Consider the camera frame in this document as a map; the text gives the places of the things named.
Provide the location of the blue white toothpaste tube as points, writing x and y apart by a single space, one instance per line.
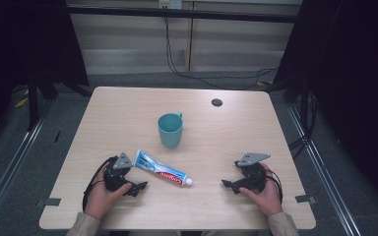
159 168

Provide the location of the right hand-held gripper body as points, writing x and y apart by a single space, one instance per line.
255 177

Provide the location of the person's left hand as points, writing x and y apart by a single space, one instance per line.
100 198

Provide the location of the person's right hand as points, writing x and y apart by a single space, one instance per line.
270 196

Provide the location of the teal plastic cup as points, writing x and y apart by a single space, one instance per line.
170 132

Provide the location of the white wall power outlet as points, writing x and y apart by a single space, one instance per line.
170 4

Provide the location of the small black floor tape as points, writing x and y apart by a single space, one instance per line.
57 136

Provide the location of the black metal stand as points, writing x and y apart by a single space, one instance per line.
32 105

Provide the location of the yellow floor tape piece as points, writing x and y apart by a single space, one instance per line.
21 102

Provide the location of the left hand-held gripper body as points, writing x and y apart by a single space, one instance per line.
116 175

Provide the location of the black horizontal bar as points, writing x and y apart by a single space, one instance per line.
210 14

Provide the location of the metal floor rail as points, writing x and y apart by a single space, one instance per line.
325 183
10 167

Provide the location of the black curtain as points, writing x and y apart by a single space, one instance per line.
19 49
354 82

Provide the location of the round dark table grommet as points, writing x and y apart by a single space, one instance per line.
217 102

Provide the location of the grey tape strip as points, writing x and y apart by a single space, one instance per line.
52 202
305 199

########

Everything from the line containing "Provide the location of the small" through the last line above should be copied exactly, please, with nothing added.

- EXERCISE ANSWER
Provide the location of the small black floor tape as points, writing x and y apart by a single space, one instance per line.
57 136

Provide the location of the black metal stand as points, writing x and y apart by a single space, one instance per line.
32 105

Provide the location of the yellow floor tape piece as points, writing x and y apart by a single space, one instance per line.
21 102

Provide the location of the left hand-held gripper body as points, writing x and y apart by a single space, one instance per line.
116 175

Provide the location of the black horizontal bar as points, writing x and y apart by a single space, one instance per line.
210 14

Provide the location of the metal floor rail as points, writing x and y apart by a single space, one instance per line.
325 183
10 167

Provide the location of the black curtain as points, writing x and y apart by a single space, one instance per line.
19 49
354 82

Provide the location of the round dark table grommet as points, writing x and y apart by a single space, one instance per line.
217 102

Provide the location of the grey tape strip as points, writing x and y apart by a single space, one instance per line.
52 202
305 199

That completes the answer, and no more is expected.